▶ Data below
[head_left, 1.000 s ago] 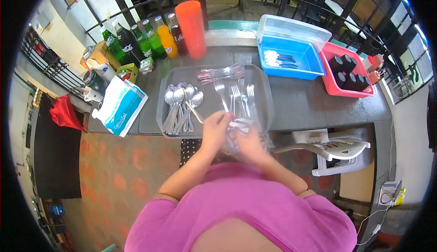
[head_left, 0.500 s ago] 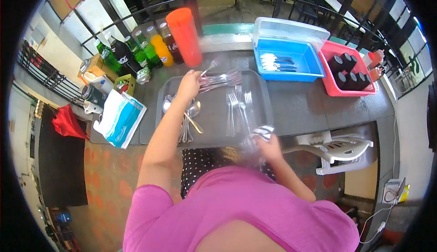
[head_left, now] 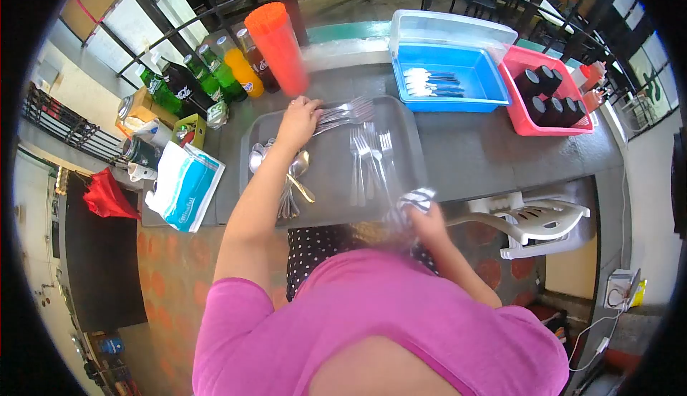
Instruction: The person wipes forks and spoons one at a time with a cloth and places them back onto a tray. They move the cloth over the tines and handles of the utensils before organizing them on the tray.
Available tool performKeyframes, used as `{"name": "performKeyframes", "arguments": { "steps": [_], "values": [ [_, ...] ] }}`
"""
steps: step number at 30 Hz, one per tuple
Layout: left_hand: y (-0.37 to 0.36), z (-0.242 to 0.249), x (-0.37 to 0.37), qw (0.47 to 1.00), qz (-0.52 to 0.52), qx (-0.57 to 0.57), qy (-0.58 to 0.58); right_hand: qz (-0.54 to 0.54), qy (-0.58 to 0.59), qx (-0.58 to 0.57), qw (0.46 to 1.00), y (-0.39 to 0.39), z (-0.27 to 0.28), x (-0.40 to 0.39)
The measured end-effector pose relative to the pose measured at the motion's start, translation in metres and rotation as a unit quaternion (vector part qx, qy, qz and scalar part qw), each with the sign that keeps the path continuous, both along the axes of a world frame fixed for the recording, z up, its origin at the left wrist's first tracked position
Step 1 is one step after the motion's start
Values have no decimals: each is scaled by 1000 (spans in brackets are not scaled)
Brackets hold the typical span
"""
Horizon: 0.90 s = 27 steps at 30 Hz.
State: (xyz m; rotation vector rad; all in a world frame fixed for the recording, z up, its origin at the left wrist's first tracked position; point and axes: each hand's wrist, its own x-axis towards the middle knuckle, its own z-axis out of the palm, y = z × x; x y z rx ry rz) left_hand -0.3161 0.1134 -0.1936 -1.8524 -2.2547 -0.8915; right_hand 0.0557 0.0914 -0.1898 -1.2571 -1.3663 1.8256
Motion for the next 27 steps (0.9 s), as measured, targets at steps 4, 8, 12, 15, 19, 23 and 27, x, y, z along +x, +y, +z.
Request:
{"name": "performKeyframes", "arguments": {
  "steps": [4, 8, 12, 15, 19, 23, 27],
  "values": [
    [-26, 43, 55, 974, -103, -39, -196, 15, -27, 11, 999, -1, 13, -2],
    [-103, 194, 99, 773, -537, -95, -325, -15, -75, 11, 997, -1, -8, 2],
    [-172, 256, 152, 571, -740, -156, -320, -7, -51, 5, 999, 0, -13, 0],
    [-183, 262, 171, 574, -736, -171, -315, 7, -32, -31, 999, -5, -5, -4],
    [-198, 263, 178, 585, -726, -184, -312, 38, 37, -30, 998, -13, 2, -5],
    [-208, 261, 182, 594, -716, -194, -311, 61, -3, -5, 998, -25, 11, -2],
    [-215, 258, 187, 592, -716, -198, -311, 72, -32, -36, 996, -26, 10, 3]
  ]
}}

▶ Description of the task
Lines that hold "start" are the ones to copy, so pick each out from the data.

▶ Solution to this problem
The measured end-effector pose relative to the pose measured at the motion's start, translation in metres and rotation as a unit quaternion (vector part qx, qy, qz and scalar part qw), each with the sign that keeps the path continuous, both along the axes of a world frame fixed for the recording, z up, its origin at the left wrist's first tracked position
Step 1 is one step after the motion's start

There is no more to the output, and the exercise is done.